- Prompt
Once the line containing "Query: pink tissue pack" is located, output it and every line after it through the end of the records, exactly as written and nothing else.

*** Data listing Section Begins ***

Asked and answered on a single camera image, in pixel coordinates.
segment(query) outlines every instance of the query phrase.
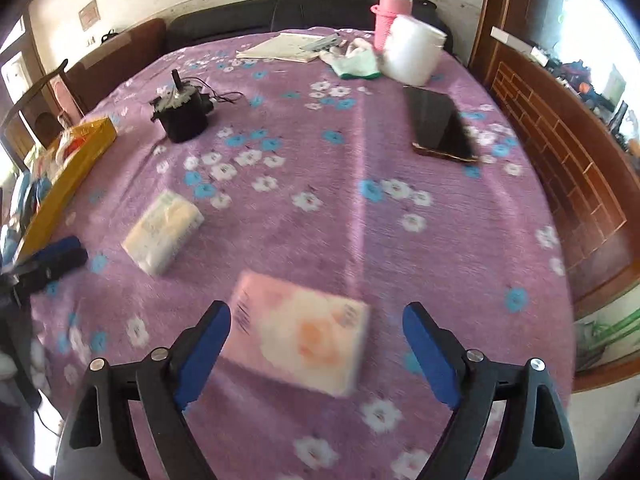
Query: black sofa
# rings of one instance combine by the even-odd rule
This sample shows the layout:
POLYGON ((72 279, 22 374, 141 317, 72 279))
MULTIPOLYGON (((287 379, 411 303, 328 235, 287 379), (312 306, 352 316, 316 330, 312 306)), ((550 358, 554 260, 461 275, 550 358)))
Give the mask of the black sofa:
MULTIPOLYGON (((173 20, 166 32, 166 51, 207 41, 277 32, 288 28, 357 28, 373 30, 376 17, 370 7, 378 0, 247 0, 197 10, 173 20)), ((453 53, 451 30, 437 16, 429 0, 414 0, 418 20, 447 35, 444 50, 453 53)))

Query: pink tissue pack
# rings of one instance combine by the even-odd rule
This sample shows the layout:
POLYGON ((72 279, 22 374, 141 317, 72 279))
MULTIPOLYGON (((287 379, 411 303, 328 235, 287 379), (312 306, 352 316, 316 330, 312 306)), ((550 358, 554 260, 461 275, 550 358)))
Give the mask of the pink tissue pack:
POLYGON ((334 397, 355 389, 369 320, 365 303, 245 270, 228 305, 226 359, 334 397))

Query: brick pattern panel
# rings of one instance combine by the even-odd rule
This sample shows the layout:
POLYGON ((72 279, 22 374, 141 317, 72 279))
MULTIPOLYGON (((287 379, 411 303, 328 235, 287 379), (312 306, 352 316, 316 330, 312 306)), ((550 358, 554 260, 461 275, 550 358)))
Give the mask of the brick pattern panel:
POLYGON ((570 270, 620 229, 625 215, 580 142, 503 61, 491 90, 542 183, 570 270))

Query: black smartphone
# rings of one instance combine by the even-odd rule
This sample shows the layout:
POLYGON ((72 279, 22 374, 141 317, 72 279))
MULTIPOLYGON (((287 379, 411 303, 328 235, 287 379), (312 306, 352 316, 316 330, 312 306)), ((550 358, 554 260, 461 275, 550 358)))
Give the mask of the black smartphone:
POLYGON ((458 162, 478 160, 449 96, 405 86, 404 97, 414 129, 414 152, 458 162))

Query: notebook
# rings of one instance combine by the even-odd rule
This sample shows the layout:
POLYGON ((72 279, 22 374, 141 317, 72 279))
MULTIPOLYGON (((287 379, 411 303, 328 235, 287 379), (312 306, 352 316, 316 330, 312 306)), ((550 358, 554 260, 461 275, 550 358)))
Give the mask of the notebook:
POLYGON ((320 55, 319 52, 308 52, 302 47, 322 40, 324 36, 314 36, 312 34, 294 34, 292 32, 281 32, 275 38, 264 41, 242 52, 238 52, 236 57, 246 58, 273 58, 283 61, 297 61, 300 63, 309 62, 320 55))
POLYGON ((365 303, 246 270, 228 305, 223 357, 334 397, 354 391, 369 320, 365 303))

*** Data listing Section Ends ***

- Response to the exercise
Query: pink tissue pack
# rings of one instance combine by the even-odd rule
This sample shows the layout:
POLYGON ((72 279, 22 374, 141 317, 72 279))
MULTIPOLYGON (((287 379, 411 303, 328 235, 287 379), (312 306, 352 316, 316 330, 312 306)), ((550 358, 554 260, 461 275, 550 358)))
Give the mask of the pink tissue pack:
POLYGON ((334 397, 355 389, 369 320, 365 303, 245 270, 228 305, 226 359, 334 397))

Query: brick pattern panel
# rings of one instance combine by the even-odd rule
This sample shows the layout:
POLYGON ((72 279, 22 374, 141 317, 72 279))
MULTIPOLYGON (((287 379, 411 303, 328 235, 287 379), (312 306, 352 316, 316 330, 312 306)), ((550 358, 554 260, 461 275, 550 358)))
Give the mask of the brick pattern panel:
POLYGON ((570 270, 620 229, 625 215, 580 142, 503 61, 491 90, 542 183, 570 270))

Query: black smartphone
# rings of one instance combine by the even-odd rule
This sample shows the layout:
POLYGON ((72 279, 22 374, 141 317, 72 279))
MULTIPOLYGON (((287 379, 411 303, 328 235, 287 379), (312 306, 352 316, 316 330, 312 306)), ((550 358, 554 260, 461 275, 550 358)))
Give the mask of the black smartphone:
POLYGON ((458 162, 478 160, 449 96, 405 86, 404 97, 414 129, 414 152, 458 162))

Query: notebook
# rings of one instance combine by the even-odd rule
This sample shows the layout:
POLYGON ((72 279, 22 374, 141 317, 72 279))
MULTIPOLYGON (((287 379, 411 303, 328 235, 287 379), (312 306, 352 316, 316 330, 312 306)), ((550 358, 554 260, 461 275, 550 358)))
Give the mask of the notebook:
POLYGON ((320 55, 319 52, 308 52, 302 47, 322 40, 324 36, 314 36, 312 34, 294 34, 292 32, 281 32, 275 38, 264 41, 242 52, 238 52, 236 57, 246 58, 273 58, 283 61, 297 61, 300 63, 309 62, 320 55))
POLYGON ((365 303, 246 270, 228 305, 223 357, 334 397, 354 391, 369 320, 365 303))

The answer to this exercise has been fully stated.